_INSTRUCTIONS FOR THE TASK_. Quote verbatim the span of lines that begins the listing below and closes with the line containing "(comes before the".
====================
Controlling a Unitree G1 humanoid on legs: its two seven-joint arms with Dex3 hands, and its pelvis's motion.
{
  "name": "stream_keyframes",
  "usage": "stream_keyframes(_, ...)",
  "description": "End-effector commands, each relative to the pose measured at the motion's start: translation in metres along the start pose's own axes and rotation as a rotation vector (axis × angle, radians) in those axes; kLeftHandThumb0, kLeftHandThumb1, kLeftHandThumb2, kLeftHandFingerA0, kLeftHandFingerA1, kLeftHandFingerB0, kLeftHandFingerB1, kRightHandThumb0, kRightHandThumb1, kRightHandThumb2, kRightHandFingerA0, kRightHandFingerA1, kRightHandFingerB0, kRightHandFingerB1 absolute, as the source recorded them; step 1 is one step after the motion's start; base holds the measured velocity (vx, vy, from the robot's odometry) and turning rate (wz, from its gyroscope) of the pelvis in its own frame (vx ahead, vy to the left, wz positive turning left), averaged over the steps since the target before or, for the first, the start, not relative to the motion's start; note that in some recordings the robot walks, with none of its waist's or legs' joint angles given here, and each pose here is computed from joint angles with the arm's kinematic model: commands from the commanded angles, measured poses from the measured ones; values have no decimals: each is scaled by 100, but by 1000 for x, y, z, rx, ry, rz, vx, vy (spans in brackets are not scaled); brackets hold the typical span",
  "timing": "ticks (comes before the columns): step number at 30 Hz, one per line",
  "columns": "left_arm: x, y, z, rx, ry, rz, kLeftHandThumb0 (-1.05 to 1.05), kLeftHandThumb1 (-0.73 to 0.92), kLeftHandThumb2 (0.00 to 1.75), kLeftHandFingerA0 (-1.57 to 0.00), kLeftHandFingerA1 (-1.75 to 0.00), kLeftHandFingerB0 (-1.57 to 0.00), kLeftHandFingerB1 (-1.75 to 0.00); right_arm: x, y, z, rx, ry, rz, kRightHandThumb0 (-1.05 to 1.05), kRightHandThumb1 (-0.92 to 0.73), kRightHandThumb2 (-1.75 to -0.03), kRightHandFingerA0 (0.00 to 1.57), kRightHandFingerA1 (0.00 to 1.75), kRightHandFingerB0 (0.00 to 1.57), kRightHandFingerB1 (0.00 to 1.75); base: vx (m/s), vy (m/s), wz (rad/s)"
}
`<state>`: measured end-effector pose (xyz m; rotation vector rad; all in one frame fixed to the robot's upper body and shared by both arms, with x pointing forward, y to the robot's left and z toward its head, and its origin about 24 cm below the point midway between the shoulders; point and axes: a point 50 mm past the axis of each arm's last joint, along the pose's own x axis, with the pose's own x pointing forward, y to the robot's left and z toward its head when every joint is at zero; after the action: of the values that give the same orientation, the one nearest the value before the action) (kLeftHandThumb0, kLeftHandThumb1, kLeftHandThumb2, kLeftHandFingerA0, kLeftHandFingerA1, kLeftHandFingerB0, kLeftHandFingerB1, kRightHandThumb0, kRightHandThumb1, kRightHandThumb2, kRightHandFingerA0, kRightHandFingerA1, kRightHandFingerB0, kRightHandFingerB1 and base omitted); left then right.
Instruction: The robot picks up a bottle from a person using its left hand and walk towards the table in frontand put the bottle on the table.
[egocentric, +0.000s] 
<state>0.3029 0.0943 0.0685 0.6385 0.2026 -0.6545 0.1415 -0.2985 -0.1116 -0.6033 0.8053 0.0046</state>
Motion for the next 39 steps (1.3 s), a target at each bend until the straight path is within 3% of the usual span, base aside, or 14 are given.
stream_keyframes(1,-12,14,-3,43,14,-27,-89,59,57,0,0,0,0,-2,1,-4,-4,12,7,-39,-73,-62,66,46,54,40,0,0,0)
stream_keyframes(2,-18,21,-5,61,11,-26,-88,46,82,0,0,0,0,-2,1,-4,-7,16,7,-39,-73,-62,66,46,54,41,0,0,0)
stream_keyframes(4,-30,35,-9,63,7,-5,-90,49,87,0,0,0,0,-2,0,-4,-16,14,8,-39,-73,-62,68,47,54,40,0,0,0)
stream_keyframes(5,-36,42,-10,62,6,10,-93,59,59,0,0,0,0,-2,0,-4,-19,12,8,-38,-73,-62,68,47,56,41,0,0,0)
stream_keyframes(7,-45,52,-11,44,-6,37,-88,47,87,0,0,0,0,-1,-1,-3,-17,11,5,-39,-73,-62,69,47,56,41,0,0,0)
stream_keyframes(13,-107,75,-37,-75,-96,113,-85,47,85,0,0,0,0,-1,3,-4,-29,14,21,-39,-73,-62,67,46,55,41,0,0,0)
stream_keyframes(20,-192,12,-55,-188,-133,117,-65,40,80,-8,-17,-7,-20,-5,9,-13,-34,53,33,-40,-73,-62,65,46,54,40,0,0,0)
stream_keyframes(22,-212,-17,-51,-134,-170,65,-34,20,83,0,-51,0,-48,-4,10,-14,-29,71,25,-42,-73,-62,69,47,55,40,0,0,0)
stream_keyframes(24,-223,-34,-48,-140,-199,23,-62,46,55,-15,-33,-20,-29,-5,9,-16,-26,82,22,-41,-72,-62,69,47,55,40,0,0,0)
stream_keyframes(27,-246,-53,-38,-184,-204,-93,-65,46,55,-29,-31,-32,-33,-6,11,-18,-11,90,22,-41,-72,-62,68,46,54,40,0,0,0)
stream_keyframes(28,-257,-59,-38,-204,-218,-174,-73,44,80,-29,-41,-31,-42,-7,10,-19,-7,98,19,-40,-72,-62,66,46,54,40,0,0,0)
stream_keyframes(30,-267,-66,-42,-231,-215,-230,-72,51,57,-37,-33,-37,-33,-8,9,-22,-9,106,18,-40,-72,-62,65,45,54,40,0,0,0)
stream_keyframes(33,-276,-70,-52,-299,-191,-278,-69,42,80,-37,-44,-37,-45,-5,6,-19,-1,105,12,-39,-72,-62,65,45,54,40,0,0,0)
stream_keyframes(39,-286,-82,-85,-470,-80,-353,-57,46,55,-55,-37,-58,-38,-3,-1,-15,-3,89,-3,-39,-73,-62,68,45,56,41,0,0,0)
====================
_SOLUTION TO THIS EXERCISE_.
Controlling a Unitree G1 humanoid on legs: its two seven-joint arms with Dex3 hands, and its pelvis's motion.
{
  "name": "stream_keyframes",
  "usage": "stream_keyframes(_, ...)",
  "description": "End-effector commands, each relative to the pose measured at the motion's start: translation in metres along the start pose's own axes and rotation as a rotation vector (axis × angle, radians) in those axes; kLeftHandThumb0, kLeftHandThumb1, kLeftHandThumb2, kLeftHandFingerA0, kLeftHandFingerA1, kLeftHandFingerB0, kLeftHandFingerB1, kRightHandThumb0, kRightHandThumb1, kRightHandThumb2, kRightHandFingerA0, kRightHandFingerA1, kRightHandFingerB0, kRightHandFingerB1 absolute, as the source recorded them; step 1 is one step after the motion's start; base holds the measured velocity (vx, vy, from the robot's odometry) and turning rate (wz, from its gyroscope) of the pelvis in its own frame (vx ahead, vy to the left, wz positive turning left), averaged over the steps since the target before or, for the first, the start, not relative to the motion's start; note that in some recordings the robot walks, with none of its waist's or legs' joint angles given here, and each pose here is computed from joint angles with the arm's kinematic model: commands from the commanded angles, measured poses from the measured ones; values have no decimals: each is scaled by 100, but by 1000 for x, y, z, rx, ry, rz, vx, vy (spans in brackets are not scaled); brackets hold the typical span",
  "timing": "ticks (comes before the columns): step number at 30 Hz, one per line",

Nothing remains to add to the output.